G. David Roodman is the Kenneth Wiseman Professor of Medicine in the School of Medicine. His research focuses on osteoclasts and osteoblast activity in both normal and pathological states, including Paget's disease and multiple myeloma. Roodman's lab pioneered the development of long-term marrow culture techniques to study osteoclast differentiation and activity.

Chandan Sen is the J. Stanley Battersby Chair and professor of surgery at the School of Medicine. He and a team of more than 30 scientists study how to tap into the power of regenerative medicine and engineering to heal burns, develop new therapies for diabetic complications, treat injured soldiers and even regrow damaged and diseased tissue. Sen has published more than 300 articles and is cited more than 900 times a year in literature.

Marietta Simpson is a Rudy Professor of Music in the Jacobs School of Music.
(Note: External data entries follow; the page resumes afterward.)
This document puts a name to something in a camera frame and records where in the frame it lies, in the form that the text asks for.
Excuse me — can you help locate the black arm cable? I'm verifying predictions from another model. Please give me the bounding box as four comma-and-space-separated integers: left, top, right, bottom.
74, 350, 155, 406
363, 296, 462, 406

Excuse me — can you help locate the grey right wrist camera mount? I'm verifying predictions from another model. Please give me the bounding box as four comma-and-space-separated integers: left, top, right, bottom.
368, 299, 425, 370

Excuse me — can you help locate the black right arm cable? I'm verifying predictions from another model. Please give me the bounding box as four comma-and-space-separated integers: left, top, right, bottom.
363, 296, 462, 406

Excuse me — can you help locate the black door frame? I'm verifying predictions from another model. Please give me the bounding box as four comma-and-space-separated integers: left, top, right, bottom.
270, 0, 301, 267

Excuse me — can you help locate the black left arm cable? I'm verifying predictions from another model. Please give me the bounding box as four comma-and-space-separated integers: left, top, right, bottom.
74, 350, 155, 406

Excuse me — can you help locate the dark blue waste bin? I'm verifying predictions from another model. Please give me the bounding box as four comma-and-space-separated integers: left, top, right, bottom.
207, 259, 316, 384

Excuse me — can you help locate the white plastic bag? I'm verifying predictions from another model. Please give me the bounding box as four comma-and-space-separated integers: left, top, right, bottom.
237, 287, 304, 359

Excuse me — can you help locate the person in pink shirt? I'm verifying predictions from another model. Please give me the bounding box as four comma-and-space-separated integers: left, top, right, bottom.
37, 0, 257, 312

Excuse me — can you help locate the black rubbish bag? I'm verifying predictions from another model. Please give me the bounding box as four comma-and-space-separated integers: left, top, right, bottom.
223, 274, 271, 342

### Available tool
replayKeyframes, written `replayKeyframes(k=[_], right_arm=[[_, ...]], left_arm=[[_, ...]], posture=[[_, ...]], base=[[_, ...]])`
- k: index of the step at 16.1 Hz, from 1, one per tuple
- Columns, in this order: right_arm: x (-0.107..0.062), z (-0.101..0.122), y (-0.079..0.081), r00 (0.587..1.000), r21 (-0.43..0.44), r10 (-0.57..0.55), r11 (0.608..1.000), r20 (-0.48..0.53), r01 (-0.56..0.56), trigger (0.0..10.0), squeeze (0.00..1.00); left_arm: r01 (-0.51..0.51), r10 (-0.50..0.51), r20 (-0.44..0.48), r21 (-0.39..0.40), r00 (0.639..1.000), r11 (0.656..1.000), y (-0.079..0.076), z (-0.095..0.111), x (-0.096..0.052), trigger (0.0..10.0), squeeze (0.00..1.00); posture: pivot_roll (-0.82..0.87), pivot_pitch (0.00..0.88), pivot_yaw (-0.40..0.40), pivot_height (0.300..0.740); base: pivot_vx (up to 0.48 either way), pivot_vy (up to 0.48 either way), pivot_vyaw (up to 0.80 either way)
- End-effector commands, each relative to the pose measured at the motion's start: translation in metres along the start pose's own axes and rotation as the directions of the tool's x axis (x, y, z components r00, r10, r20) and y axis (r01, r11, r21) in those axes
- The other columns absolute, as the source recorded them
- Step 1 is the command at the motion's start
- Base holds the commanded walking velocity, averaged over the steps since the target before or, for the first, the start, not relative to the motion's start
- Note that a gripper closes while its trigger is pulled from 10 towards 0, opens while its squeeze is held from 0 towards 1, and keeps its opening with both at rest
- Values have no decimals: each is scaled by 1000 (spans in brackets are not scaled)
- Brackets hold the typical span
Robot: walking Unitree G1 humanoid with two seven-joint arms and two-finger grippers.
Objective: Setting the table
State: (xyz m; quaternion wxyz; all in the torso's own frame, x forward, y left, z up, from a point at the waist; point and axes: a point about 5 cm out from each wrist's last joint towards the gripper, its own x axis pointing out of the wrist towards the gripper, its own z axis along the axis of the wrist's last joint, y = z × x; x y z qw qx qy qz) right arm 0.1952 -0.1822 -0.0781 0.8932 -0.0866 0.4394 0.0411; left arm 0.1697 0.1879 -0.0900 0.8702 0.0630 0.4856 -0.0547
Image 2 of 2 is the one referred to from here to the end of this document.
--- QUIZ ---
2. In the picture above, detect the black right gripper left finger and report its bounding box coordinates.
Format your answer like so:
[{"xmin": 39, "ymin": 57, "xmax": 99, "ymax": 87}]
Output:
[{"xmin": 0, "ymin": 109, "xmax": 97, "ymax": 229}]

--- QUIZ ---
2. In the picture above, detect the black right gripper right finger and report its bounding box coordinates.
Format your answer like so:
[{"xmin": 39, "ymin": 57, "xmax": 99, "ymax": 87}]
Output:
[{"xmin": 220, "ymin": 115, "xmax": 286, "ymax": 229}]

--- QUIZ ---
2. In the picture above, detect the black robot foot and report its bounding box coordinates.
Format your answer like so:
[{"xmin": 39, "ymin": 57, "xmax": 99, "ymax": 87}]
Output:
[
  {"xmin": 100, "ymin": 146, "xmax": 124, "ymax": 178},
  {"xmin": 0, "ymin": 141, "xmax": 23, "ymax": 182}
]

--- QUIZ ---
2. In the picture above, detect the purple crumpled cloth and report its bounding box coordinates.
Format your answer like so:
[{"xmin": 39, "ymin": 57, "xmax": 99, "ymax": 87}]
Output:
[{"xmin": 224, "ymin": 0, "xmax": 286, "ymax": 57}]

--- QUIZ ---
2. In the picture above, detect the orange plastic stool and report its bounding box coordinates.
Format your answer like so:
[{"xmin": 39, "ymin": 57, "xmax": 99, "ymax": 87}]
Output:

She is one of the most sought-after mezzo-sopranos and is greatly admired for the rich beauty of her deeply expressive voice. Simpson has performed with many of the world's great conductors and has performed with all the major orchestras in the U.S. and most of those in Europe.

David Williams is the Harry G. Day Chair and Professor of Chemistry in the College of Arts and Sciences' Department of Chemistry. He is an internationally recognized scientist in the field of organic chemistry. His research is focused on the synthesis of biologically active natural products and the development of new reaction methods. He serves on a number of advisory boards, including for the NI H. Williams is a fellow of the American Association for the Advancement of Science.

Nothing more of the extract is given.